FIG. 1A is side perspective view of a wrap-around antenna 100 encircling a support structure 102 according to an aspect of the present disclosure. The wrap-around antenna 100 may comprise one or more enclosures 104, such as one or more radomes to seal and protect the antenna components from adverse environmental conditions. Each enclosure 104 may house an antenna column comprising one or more arrays of radiating elements (shown in FIG. 2A) configured to radiate one or more antenna patterns. As shown in a perspective view of one end of the wrap-around antenna 100, an end of one of the antenna columns may include various components including but not limited to radio frequency (RF) connectors 106, downtilt adjuster members 108, and tilt indicators 110. The RF connectors 106 may couple radiating elements of each of the antenna columns to a base station (not shown). Each of the downtilt adjuster members 108 may be configured to allow for adjustment of a tilt of the antenna column to which it is attached. It should be noted that tilt of each of the antenna columns may be adjusted manually, such as via personnel, proximate to the wrap-around antenna 100, or remotely, such as via a motor drive system.

Each of the tilt indicators 110 may be extended longitudinally from the end of the wrap-around antenna 100 and may provide an indication of a degree of tilt of the respective antenna columns. As shown, the wrap-around antenna 100 may be affixed to the support structure via a mounting bracket 112, an internal diameter of which may be adjusted to secure the wrap-around antenna to support structures of various diameters.

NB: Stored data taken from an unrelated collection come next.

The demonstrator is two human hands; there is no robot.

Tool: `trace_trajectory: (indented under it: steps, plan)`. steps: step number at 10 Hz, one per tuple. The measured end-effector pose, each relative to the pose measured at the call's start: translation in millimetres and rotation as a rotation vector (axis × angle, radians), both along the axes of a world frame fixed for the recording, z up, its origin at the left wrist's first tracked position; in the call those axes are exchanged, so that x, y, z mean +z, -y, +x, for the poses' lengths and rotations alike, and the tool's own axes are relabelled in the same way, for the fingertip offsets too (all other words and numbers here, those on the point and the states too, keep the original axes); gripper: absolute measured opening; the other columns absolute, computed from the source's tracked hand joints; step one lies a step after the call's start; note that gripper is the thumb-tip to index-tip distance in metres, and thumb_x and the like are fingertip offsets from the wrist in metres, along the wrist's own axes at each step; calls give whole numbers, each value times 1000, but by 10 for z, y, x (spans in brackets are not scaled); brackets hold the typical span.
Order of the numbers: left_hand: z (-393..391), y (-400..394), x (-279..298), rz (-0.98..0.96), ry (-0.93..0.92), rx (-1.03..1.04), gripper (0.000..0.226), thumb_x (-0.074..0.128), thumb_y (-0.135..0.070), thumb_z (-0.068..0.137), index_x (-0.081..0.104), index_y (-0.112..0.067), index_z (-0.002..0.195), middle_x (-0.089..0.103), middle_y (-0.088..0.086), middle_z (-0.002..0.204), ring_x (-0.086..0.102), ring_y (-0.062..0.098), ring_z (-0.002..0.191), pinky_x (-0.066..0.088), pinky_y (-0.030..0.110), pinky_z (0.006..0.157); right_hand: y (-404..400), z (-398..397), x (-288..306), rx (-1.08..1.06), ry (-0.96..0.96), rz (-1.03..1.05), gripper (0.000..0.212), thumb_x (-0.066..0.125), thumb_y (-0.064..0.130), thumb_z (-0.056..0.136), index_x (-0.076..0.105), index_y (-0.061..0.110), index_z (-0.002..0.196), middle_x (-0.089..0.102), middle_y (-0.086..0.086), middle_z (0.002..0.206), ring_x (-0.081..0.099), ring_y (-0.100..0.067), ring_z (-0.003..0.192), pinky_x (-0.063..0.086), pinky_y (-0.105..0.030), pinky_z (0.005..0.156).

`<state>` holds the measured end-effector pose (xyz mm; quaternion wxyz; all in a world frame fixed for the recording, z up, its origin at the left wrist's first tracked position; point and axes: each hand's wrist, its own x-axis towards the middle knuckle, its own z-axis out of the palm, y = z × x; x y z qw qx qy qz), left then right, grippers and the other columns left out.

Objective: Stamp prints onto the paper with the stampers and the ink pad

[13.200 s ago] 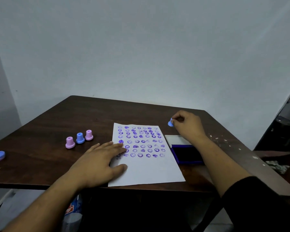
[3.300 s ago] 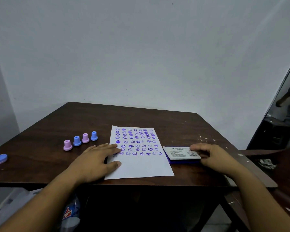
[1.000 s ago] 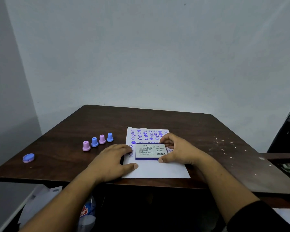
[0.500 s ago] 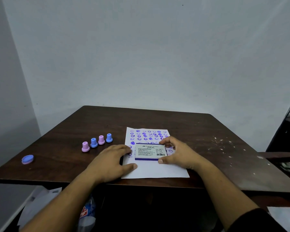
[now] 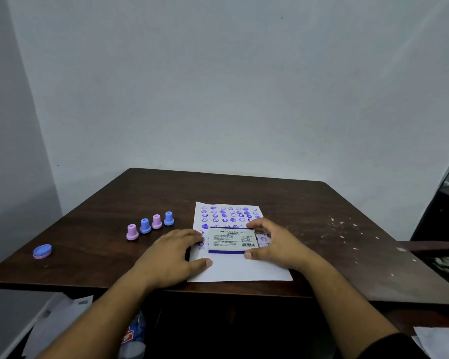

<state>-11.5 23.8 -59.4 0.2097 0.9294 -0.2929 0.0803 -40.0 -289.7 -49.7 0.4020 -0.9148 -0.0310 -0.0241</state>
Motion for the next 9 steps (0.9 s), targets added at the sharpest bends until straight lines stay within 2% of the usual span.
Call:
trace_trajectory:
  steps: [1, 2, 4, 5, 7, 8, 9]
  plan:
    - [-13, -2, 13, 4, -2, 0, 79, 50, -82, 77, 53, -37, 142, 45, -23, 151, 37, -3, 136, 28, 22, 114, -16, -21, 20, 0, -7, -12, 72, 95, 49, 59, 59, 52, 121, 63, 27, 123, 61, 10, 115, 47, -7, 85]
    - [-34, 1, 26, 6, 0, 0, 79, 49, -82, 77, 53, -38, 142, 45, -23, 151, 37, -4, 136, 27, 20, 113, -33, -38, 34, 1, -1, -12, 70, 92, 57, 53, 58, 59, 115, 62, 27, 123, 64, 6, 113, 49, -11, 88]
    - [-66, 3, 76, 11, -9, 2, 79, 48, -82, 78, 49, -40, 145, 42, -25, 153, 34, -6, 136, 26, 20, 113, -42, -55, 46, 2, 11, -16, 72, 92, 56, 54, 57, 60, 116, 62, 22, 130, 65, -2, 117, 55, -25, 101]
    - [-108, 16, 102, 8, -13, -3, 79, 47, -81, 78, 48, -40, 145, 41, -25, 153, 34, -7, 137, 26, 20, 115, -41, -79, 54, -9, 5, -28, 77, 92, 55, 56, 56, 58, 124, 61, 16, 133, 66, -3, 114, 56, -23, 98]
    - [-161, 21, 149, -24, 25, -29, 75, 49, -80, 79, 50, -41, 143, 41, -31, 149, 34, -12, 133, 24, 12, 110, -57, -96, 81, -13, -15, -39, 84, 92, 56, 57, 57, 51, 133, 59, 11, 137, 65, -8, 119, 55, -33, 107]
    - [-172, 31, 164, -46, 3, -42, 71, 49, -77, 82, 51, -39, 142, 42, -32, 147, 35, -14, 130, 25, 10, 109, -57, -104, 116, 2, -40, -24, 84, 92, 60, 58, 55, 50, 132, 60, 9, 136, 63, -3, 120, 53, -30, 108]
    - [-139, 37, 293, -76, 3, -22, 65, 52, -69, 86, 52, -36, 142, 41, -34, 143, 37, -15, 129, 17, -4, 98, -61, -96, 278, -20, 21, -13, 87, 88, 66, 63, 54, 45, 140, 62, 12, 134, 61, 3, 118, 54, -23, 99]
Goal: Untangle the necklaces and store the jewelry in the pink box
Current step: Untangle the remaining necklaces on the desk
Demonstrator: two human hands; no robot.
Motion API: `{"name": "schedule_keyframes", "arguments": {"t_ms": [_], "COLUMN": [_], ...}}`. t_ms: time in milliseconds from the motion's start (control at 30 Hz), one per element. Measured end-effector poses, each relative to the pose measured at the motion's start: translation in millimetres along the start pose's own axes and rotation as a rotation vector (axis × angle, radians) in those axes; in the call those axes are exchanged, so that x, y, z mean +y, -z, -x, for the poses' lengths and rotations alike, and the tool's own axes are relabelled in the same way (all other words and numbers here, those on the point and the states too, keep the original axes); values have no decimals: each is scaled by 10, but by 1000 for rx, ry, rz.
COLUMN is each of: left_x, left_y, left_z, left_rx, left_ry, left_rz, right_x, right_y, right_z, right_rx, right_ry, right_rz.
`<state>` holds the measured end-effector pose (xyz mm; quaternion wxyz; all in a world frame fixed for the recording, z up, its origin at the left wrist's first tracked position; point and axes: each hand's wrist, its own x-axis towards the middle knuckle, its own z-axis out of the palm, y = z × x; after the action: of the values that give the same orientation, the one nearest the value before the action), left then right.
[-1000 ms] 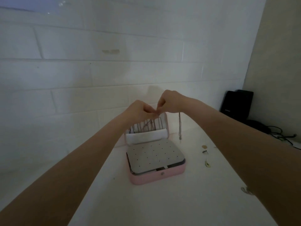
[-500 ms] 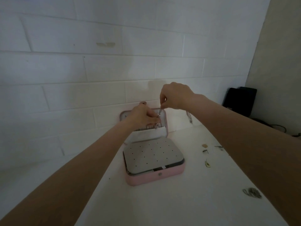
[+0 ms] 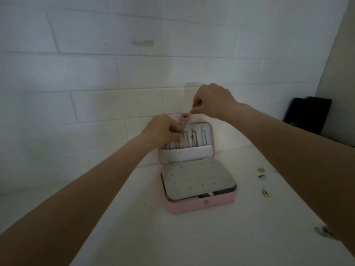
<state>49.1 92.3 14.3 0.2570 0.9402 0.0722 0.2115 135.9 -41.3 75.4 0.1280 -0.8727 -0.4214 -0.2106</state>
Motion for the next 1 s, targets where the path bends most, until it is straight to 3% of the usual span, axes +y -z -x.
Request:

FIG. 2A is a perspective end view of each of the antenna columns 114, 116, 118 laid flat, or, for example, not yet mounted around a support structure, and without their respective enclosures 104. As shown, the antenna columns 114, 116, 118 may include a plurality of radiating elements 120, 122, 124, respectively, which may be arranged in a linear array dimensioned for transmission and/or reception of RF signals in a desired frequency band. It should be noted that the antenna columns 114, 116, 118 may include respective radiating elements 120, 122, 124 configured to operated in one or more than one frequency band. In other words, each antenna column 114, 116, 118 may be a single-band, dual-band, or multi-band antenna column. Each of the radiating elements 120, 122, 124 may, e.g., comprise crossed dipole elements, which may be oriented so that the dipole elements are at approximately +45 degrees to vertical and −45 degrees to vertical to provide polarization diversity reception. It should be noted, however, that each of the radiating elements may comprise any type of radiating element suitable for use in a wireless communication network configured for personal communication systems (PCS), personal communication networks (PCN), cellular voice communications, specialized mobile radio (SMR) service, enhanced SMR service, wireless local loop and rural telephony, and paging. For example, the individual radiating elements 120, 122, 124 may be also monopole elements, loops, slots, spirals or helices, horns, or microstrip patches. It should also be noted that each antenna column 114, 116, 118 may include any number of radiating elements in keeping with the disclosure.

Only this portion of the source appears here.